The problem. From the first line to the last, copy the listing exactly and omit the pictures.
********
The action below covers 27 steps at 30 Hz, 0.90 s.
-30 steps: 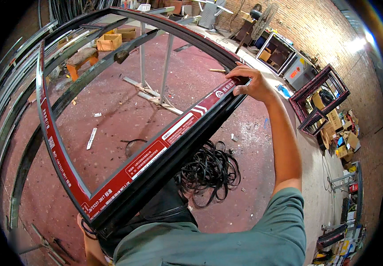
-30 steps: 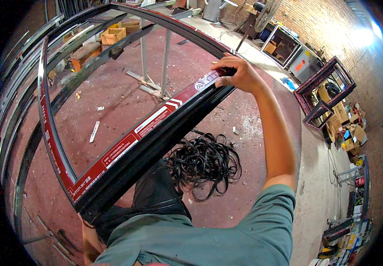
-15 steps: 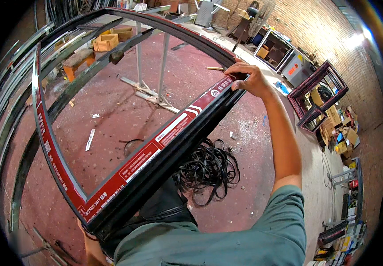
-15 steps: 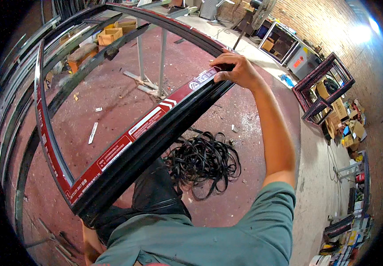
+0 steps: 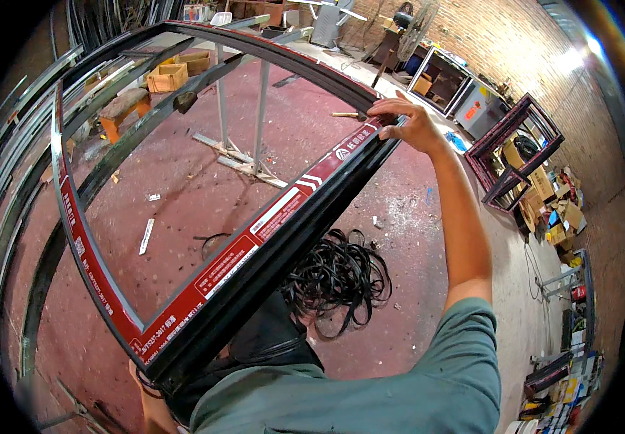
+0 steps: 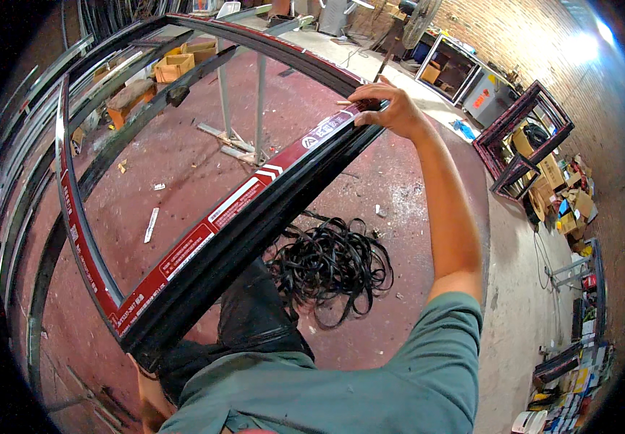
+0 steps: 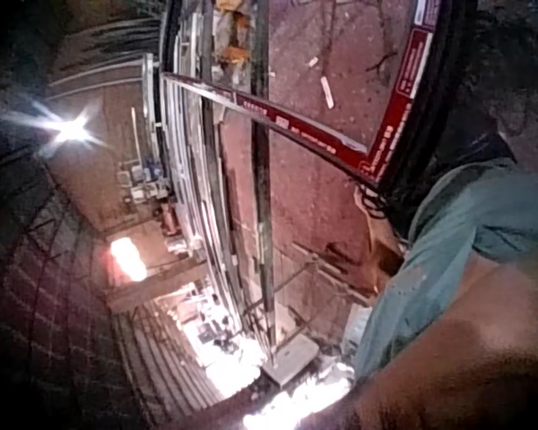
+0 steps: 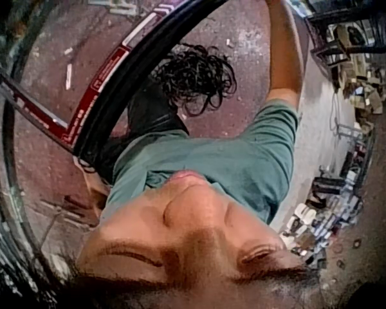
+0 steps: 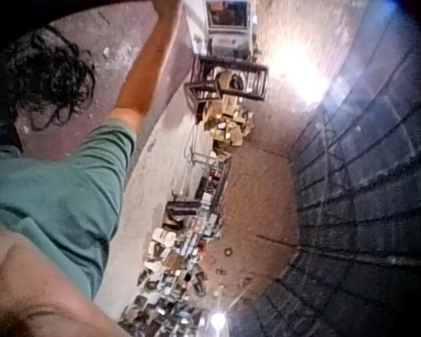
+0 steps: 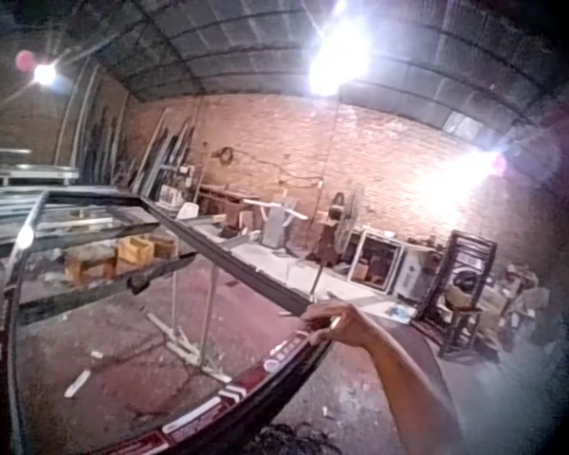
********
Written reply.
The action below covers 27 steps at 30 Hz, 0.90 s.
-30 steps: 
-30 steps: 
-15 steps: 
-15 steps: 
+0 steps: 
+0 steps: 
+0 steps: 
+0 steps: 
+0 steps: 
+0 steps: 

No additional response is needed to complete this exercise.